Il buongiorno che vorrei

 
     

 
 
 
Alla mattina a volte ti svegli con una voglia strana.
Che è un mazzo di fiori, che si son fatti voglie.
La prima è la voglia di svegliarti piano. Lentamente, senza scosse, amplificando il tunnel di quella veglia addormentata o sonno vigile in cui non esiste limite alla possibilità dell’essere, sei a metà dello specchio del risveglio e ci giochi, avanzi, indietreggi. Sconfini.
Persino nel tempo e nello spazio ti accorgi di saper viaggiare.

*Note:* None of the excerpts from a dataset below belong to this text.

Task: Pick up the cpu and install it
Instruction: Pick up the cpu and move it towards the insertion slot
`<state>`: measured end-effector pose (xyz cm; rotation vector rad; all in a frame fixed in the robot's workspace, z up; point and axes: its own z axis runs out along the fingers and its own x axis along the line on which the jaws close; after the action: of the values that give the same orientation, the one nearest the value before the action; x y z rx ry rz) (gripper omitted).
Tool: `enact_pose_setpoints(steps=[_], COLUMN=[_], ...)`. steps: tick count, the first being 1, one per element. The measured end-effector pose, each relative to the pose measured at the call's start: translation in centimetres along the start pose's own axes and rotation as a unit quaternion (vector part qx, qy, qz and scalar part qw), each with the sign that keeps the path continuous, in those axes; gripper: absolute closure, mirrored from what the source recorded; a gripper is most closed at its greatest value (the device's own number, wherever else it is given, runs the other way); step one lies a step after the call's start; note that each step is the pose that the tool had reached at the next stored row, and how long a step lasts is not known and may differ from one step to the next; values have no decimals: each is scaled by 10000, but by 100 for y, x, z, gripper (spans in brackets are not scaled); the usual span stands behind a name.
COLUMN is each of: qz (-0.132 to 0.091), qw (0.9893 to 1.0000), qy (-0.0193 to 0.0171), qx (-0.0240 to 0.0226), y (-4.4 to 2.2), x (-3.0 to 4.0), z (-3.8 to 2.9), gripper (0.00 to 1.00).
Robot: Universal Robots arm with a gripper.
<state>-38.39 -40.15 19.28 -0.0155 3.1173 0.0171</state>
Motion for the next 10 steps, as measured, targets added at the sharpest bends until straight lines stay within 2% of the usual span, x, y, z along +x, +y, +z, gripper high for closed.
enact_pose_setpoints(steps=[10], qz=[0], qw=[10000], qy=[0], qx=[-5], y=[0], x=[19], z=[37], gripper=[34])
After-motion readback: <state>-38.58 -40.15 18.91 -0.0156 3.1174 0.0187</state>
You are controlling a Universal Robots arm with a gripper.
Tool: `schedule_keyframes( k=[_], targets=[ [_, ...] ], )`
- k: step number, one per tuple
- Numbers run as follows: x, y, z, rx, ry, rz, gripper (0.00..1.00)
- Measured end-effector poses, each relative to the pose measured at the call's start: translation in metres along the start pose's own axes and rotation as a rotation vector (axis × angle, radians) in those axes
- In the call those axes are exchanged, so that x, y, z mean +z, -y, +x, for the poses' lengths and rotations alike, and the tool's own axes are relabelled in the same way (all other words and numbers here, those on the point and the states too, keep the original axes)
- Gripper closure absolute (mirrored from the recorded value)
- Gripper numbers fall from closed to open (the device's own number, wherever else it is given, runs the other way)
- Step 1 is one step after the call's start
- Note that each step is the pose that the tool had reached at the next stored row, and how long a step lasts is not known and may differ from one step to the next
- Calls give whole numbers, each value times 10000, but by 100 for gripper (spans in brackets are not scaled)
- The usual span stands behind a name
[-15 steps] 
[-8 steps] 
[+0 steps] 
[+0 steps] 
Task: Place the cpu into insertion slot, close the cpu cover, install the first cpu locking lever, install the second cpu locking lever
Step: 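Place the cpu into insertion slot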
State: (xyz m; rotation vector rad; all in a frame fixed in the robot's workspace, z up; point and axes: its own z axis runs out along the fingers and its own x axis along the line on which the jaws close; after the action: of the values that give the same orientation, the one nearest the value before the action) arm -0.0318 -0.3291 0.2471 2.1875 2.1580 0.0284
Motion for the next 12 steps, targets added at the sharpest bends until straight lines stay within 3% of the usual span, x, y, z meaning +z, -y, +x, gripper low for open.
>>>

La seconda voglia è quella di vedere aumentare - come girando un reostato - il sole fuori dalla finestra dagli scuri appena scostati. E’ voglia di stagioni nuove.
Di riscoprirle - riconoscendole - anche se sono nuove.
E il sole che aumenta sotto lo sguardo l’oro del vetro oltre la tenda è un buon modo di iniziare. Fa che lo faccia, fa che lo faccia ora.
Poi, ma non esiste ordine di arrivo o di importanza, una voglia ancora. Che suoni e silenzi, dentro e fuori di te, siano armonia.
Che nulla punga, urti, sfreghi, e se lo fa, lo faccia come se tutto ciò fosse soltanto un gioco. Riscopri il corpo nel risveglio così.
E’ l’arte del tendersi del gatto al suo destarsi quella che inconscio imiti, che nel profondo ammiri. La risintonizzazione assoluta.
Di te alla vita e della vita a te.
Quando i corpi si cercano, si tendono, si accostano e si ritrovano uno solo.
La voglia di scrivere. Arriva così e si mescola al sapore del caffè.
Ha l’ultima eco dello zucchero della treccina, l’ultima della scatola di cartone del mulinobianco. Scaldata un attimo perché anche lei giochi al risveglio come si deve, La voglia di scrivere perché sia buongiorno anche la scrittura.
Sia un mazzo di fiori senza bisogno di ottomarzo, esista di per se e trovi la ragione del piacere che provi a scrivere in se sola.
La voglia di scrivere un buongiorno che allinei testa, corpo e cuore, senza fretta, e permetta al limbo dei sogni di vivere un poco ancora, anche se sei sveglio. Così puoi essere ovunque, un attimo almeno, qui, altrove. E ritrovare quel calore.
Un buongiorno che sia il ritorno, dentro, di quel sole, il suo gonfiarsi e fare oro la tua vita. E poi donare le parole.
A chi sa leggerle.
Esiste un modo di leggere che è ascoltare, anche se le parole sono scritte, non pronunciate, non hanno suono percepibile all’orecchio, non è leggere, le si ascolta davvero. Si sentono, come se fossero non solo lette ma piuttosto udite. E’ quando volano sicure e trovano la frequenza della loro vibrazione in chi le legge, per parlare.
Buongiorno alla primavera, allora, che è un buongiorno fatto di emozione. Di piccolissime cose, di luci, di echi ritrovati, a volte anche di parole.
Che sono voglie, pezzi di anima tua che vuoi donare, chiusi in un mazzo di fiori che ti esplode di colori.